Immédiatement après ce qui s'est passé à Göteborg, notre club a déclaré qu'il nous soutenait à 100 % et a organisé, avant notre match à domicile contre le FC Rosengard, une banderole disant : " Non au sexisme".

Les deux équipes et les deux clubs ont voulu prendre position. Nous avons tous estimé qu'il était important de prendre position.

No To Sexism Banner
Crédit : Vittsjö GIK

Je suis un peu inquiète et je pense qu'il est important de prendre immédiatement position contre ce comportement avant qu'il ne devienne la norme, parce qu'il sera plus difficile de l'éteindre que de l'arrêter dès le départ. De plus en plus de grands clubs masculins investissent dans leur équipe féminine, ce qui incite de nombreux supporters à se tourner vers le football féminin, avec le risque d'inclure celles qui ne se comportent pas bien.
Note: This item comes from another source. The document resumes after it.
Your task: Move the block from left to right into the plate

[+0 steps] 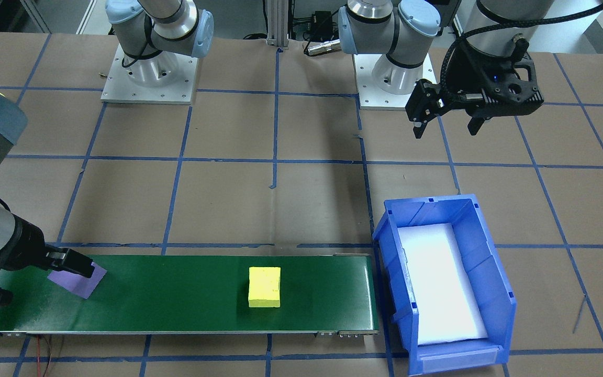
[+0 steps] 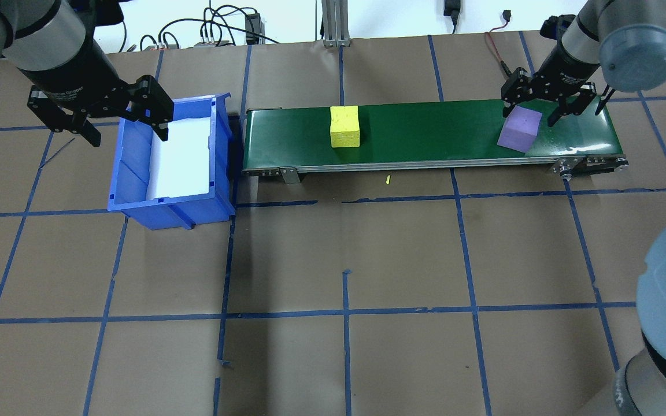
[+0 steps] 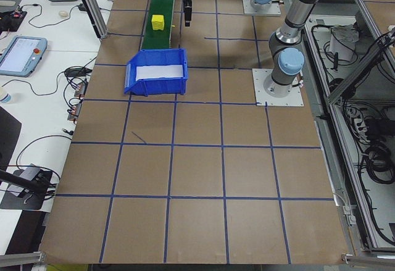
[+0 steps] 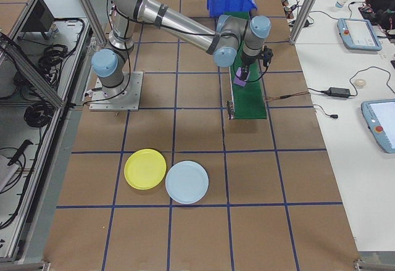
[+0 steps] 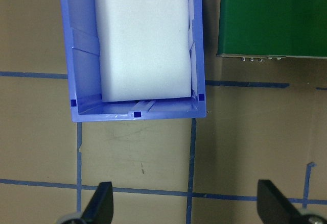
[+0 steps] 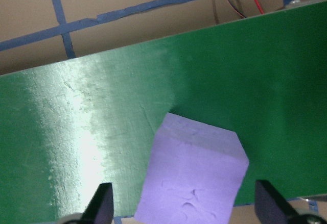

Il est important de mettre immédiatement les pieds sur terre et de dire: "Ce genre de comportement n'est pas accepté ici". Ces matchs devraient être un lieu sûr pour les joueurs et pour toutes les personnes présentes dans les tribunes. Les familles et les enfants doivent pouvoir venir sans avoir à entendre ce genre de langage.

J'espère ne pas paraître trop naïf. Je veux croire qu'il est possible d'avoir une grande foule et que les gens se comportent bien. Mon message n'est pas que je veux que les gens s'assoient tranquillement dans les tribunes, pas du tout. Montrer de l'enthousiasme dans les tribunes et créer de l'ambiance, c'est ce que nous aimons dans le football. Mais nous ne pouvons pas tolérer les cris grossiers et les insultes misogynes.